WONG: What I’d say is elections are about a choice as to what sort of country you want. And I think Tony Abbott has made very clear what sort of country he would want. He wants a nation in which working people get hit, where he hacks into the superannuation of 8.4 million working Australians. Where he puts a tax hike on the lowest paid people in Australia – that’s what his removal of the low income super contribution does. He wants an Australia where we have inequitable school system. And what he wants even more is a commission for cuts that he’s not going to be upfront about before an election.
We know what Liberals do, Sabra. We’ve seen these Commission of Audits game-plans before. We’ve seen it under Peter Costello, we saw it under Jeff Kennett and we saw it very recently in Queensland under Premier Newman. I think Queenslanders know what Commissions of Audits are all about. They are an excuse for Liberal cuts, cutting too hard and in the wrong places.

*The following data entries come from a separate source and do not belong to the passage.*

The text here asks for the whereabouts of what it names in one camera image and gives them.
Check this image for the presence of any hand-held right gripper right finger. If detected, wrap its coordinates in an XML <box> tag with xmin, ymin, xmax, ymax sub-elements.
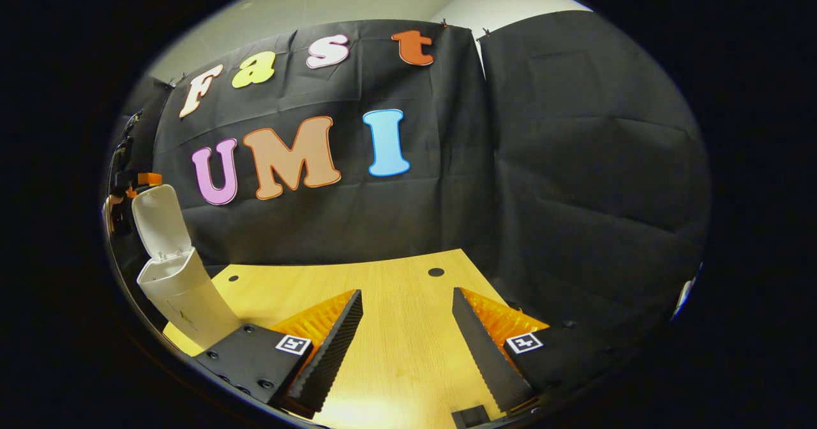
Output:
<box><xmin>451</xmin><ymin>286</ymin><xmax>631</xmax><ymax>413</ymax></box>

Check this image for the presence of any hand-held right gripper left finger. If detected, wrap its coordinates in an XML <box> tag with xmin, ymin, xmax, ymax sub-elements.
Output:
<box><xmin>193</xmin><ymin>288</ymin><xmax>364</xmax><ymax>415</ymax></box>

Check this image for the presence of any white desktop garbage bin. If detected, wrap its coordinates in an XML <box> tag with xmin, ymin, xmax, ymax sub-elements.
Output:
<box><xmin>131</xmin><ymin>184</ymin><xmax>243</xmax><ymax>350</ymax></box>

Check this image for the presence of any wooden desktop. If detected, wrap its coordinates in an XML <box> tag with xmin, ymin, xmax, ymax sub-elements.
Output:
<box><xmin>163</xmin><ymin>248</ymin><xmax>543</xmax><ymax>429</ymax></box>

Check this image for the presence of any black tripod stand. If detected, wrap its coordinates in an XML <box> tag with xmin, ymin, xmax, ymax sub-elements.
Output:
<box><xmin>110</xmin><ymin>111</ymin><xmax>142</xmax><ymax>190</ymax></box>

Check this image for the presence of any black backdrop cloth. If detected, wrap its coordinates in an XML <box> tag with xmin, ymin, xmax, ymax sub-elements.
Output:
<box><xmin>105</xmin><ymin>11</ymin><xmax>712</xmax><ymax>353</ymax></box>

LANE: He’s also promising tax reform. Mr Abbott says that there’ll be a white paper on this if the Coalition is successful in September with a broad discussion in the community about the recommendations, and that changes that the Coalition decides to adopt it will take to the following election and make it, seek a mandate.

WONG: He also said a few months ago that there’d be no unexpected adverse changes to superannuation and that’s what he announced last night.
This is the man who took $1 billion out of public hospitals. We know where Mr Abbott’s values are, and his values are very clearly… he is prepared to hit working Australians, he’s prepared to hit their superannuation and what he wants to do is to hide as much detail of these cuts as possible until after the election. What we got last night was just a taste of what his plans really are.

LANE: Greg Hunt on this program yesterday said a senior official had told him the only figures that the public could trust would be the numbers in the pre-election budget outlook.

WONG: Does anybody believe Greg Hunt? Seriously, I mean this is a – well, does anybody out there really believe Greg Hunt? I mean this is a bloke who has no credibility even in his own party room.
This is slander and it’s the usual, the usual thing you get from Greg Hunt where he puts all sorts of things on the public record which aren’t then backed up – from a bloke who used to say the only way to deal with climate change was to price carbon, now running around with a great taxpayer-funded scheme that would cost Australian families $1,300 a year in extra tax.

LANE: But if there is a great big difference between the budget numbers and figures that we saw this week and the figures that are published in that fiscal update, come just before the election, what are the public to think?

WONG: Sabra, I know the Liberals want you to think that the forecasts are dodgied up. They’re not. They’re not; these are the numbers. These are the numbers that are given to the Government. These are the numbers that Treasury, the same people who provided forecasts to Peter Costello, provide this Government with forecasts.
But let’s just take Tony Abbott’s logic a bit further. If he says the forecasts are wrong and they’re too optimistic, you know where that takes you? In only one direction: more cuts. Because if he says the figures are actually worse, it’s exactly what I was saying before. It means you’ve got to cut harder and we all know what he would do: cut in the wrong places and hit the wrong people.